• WORK REQUEST
Provide only the number of lines in the listing that contain the string "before".
^^^^
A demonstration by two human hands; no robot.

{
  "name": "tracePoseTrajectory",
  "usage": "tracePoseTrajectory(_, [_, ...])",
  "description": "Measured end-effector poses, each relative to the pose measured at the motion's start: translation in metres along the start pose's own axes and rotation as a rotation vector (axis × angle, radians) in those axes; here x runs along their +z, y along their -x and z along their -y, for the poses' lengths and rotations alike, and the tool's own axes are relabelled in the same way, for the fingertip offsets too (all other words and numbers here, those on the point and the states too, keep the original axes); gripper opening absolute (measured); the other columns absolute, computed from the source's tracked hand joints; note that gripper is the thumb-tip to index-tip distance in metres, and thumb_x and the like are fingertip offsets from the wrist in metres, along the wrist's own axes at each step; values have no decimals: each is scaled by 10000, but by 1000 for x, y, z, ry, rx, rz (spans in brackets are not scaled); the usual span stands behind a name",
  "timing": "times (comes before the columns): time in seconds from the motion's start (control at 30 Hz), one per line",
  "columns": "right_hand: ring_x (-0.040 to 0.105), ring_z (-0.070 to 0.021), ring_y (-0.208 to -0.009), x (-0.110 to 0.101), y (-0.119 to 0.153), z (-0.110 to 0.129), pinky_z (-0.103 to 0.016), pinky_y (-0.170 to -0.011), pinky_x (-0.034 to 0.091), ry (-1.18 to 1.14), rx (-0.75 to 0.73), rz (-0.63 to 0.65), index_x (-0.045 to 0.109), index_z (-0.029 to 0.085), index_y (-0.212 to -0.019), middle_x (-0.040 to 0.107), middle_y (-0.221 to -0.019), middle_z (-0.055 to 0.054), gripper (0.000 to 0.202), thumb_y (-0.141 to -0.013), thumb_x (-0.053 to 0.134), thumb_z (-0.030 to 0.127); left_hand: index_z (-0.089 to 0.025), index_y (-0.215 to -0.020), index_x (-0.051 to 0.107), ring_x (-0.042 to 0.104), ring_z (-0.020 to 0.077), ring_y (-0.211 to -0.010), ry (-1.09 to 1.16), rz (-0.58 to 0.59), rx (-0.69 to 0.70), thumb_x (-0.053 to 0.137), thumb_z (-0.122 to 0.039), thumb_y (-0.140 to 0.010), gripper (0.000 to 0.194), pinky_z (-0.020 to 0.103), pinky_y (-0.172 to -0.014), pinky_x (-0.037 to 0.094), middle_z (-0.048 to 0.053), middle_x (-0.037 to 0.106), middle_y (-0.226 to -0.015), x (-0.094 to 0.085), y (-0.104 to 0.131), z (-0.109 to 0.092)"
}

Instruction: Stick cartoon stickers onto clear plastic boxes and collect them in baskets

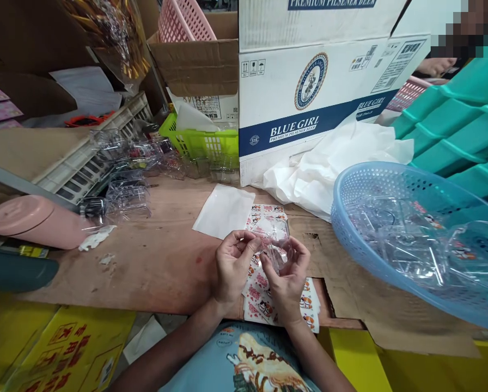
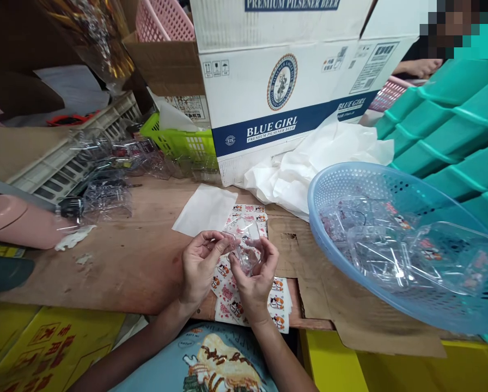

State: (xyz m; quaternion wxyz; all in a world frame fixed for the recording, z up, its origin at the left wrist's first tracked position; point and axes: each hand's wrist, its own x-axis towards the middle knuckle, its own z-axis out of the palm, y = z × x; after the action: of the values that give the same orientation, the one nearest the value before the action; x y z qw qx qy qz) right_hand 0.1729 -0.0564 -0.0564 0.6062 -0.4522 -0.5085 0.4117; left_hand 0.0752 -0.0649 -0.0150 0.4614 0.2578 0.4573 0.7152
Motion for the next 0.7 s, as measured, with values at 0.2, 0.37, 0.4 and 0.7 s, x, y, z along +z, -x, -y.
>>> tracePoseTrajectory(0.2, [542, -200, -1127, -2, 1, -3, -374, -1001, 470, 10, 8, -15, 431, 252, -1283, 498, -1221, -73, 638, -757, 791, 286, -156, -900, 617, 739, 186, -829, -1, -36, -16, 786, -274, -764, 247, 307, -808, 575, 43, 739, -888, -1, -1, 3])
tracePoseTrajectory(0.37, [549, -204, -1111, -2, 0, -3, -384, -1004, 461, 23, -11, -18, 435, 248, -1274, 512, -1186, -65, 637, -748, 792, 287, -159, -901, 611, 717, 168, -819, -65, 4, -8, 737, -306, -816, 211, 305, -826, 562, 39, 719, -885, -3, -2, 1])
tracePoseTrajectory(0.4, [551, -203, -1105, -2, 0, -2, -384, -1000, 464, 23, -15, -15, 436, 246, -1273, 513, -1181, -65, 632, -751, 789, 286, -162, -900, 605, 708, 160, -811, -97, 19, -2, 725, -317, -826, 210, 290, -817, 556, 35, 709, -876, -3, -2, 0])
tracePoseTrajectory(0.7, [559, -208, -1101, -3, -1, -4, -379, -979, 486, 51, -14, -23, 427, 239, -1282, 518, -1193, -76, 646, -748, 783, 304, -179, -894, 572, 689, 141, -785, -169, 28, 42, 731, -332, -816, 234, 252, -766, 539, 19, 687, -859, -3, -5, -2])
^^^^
• EXERCISE SOLUTION
2